The 6-foot-6, 210-pound right-hander earned his first major-league victory in Monday night’s series opener against the Colorado Rockies as he worked 1⅓ perfect innings in relief of starter Jon Lester.
The Cubs claimed Farrell off waivers from the Cincinnat Reds last October after he had pitched for them and for the Kansas City Royals.
Farrell, 26, is the son of former Boston Red Sox manager John Farrell. The Cubs called him up from Class AAA Iowa on April 20.
“I saw him last year, when he was with Cincinnati,” Maddon said Tuesday. “I did not know who he was. He came into the game. I saw ‘Farrell,’ but I didn’t put it together. ‘I like this guy a little bit.’ Then, ‘That’s John’s son.’ ‘Really?’ I like him because he’s tall and he throws the ball downhill. “You don’t see that often anymore. I think it’s a really good method.
“I think he’s got superior makeup. On the five levels of being a professional baseball player, I think he’s already at Stage 3 — I belong here, I can do this.
“Again, that’s probably the residue of his pedigree, growing up the way that he did. Honestly, when you get to know him, there’s nothing to not like. I just think he has the inner workings of being a successful major-league player beyond talent.”
Strikeouts are no hit:
The Associated Press and Elias Sports Bureau report that April was the first calendar month in major-league history in which strikeouts exceeded hits.
There were 6,656 strikeouts and 6,360 hits in April, according to Elias.
“I think the weather probably played a part in that,” Joe Maddon said. “I’m not 100 percent sure. It was kind of a severe April, weather wise.

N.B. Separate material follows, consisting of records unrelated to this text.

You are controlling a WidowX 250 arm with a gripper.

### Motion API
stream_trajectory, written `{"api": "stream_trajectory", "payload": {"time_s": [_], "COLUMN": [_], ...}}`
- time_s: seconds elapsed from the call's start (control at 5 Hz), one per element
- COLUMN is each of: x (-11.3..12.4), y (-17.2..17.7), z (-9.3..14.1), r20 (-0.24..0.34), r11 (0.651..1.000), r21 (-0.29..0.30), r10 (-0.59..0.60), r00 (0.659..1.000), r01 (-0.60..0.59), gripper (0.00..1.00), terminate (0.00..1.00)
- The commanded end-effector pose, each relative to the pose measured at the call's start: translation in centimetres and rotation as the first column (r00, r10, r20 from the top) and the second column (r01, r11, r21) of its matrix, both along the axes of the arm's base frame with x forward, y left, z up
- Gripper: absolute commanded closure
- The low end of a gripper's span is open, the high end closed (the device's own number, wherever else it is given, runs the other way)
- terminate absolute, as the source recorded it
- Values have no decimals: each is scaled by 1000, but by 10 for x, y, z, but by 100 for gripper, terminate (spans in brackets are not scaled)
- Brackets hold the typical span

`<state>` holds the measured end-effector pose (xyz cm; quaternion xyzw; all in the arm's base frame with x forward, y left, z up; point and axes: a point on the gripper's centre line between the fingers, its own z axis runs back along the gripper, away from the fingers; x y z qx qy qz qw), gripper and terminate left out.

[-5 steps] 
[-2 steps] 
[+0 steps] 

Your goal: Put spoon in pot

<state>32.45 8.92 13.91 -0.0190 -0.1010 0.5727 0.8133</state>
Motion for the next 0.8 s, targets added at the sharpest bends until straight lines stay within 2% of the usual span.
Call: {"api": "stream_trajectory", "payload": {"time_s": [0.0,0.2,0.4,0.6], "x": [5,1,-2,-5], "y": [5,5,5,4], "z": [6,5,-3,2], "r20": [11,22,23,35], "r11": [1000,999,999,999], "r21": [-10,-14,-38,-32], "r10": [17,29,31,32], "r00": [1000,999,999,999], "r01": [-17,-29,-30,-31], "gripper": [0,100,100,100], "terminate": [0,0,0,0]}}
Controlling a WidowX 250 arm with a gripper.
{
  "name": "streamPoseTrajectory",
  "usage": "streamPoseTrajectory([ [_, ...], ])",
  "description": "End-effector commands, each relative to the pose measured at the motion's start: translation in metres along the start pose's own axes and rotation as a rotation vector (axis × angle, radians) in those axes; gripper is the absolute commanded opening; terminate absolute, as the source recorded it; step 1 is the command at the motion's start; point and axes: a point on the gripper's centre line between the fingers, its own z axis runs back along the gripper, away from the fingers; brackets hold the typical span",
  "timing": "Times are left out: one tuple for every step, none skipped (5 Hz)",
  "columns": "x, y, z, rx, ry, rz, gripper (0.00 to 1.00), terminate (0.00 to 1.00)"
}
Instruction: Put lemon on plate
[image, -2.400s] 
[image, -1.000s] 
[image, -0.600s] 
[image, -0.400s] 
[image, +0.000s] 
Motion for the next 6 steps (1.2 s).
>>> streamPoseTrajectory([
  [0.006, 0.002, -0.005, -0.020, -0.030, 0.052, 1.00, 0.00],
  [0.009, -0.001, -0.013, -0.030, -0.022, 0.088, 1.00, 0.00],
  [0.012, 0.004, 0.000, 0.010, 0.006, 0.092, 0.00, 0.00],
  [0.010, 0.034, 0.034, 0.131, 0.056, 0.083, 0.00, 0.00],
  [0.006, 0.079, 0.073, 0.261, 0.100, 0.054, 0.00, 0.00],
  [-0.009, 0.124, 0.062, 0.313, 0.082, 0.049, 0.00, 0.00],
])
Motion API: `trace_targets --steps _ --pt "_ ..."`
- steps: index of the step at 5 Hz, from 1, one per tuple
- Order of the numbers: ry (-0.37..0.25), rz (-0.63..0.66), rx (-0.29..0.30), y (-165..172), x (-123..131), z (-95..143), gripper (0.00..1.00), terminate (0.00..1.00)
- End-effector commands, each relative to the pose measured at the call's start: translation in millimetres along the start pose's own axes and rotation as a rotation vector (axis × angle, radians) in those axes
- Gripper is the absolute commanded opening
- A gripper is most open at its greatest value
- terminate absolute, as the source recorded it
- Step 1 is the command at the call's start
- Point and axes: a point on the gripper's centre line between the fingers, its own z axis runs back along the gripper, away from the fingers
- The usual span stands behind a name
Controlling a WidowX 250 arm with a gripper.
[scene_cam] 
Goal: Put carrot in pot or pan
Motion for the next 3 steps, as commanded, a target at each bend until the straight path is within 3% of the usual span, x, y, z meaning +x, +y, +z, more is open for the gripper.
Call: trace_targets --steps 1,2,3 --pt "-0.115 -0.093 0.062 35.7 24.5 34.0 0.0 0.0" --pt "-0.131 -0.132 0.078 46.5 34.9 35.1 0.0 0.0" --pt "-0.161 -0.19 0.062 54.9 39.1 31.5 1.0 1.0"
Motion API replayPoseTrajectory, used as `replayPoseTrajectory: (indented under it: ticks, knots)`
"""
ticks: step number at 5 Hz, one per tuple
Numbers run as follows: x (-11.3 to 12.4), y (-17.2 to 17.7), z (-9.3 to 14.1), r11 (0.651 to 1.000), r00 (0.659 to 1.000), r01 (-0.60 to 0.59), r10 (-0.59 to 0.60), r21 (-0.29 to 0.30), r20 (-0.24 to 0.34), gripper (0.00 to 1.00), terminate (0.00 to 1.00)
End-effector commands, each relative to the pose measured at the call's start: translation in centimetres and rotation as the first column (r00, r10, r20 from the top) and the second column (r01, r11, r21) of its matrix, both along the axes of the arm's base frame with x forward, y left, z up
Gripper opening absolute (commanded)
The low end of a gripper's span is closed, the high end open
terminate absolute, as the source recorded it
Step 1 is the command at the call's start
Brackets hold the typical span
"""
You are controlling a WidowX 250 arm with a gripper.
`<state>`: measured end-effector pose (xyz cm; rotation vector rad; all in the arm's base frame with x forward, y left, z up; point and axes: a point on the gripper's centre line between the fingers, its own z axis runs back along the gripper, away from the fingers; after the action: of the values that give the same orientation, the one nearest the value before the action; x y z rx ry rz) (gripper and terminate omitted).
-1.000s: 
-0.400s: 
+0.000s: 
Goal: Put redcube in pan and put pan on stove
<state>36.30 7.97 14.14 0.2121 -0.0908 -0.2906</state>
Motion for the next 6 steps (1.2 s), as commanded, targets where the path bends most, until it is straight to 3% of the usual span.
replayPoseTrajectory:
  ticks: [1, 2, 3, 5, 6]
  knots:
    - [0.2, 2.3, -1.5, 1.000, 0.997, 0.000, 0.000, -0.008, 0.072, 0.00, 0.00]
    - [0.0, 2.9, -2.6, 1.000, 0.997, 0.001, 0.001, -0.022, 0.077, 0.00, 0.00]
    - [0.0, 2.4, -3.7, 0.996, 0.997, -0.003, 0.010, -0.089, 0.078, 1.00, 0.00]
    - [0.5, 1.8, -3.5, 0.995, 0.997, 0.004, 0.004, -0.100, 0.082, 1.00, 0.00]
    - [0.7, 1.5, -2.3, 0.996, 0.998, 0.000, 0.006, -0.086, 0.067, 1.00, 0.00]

“I’ve been kind of poking fun of launch angle, and I still think that has something to do with strikeout proliferation. It’s hard to argue against that for me. Added velocity. Data information, really knowing where to attack a hitter in the zone really presents a big hole, unless you’re exceptionally talented.
“You might find a couple more homers, but you might find a lot less contact, I think.
“Data and information. Data analytics really benefits pitching and defense. It really does.”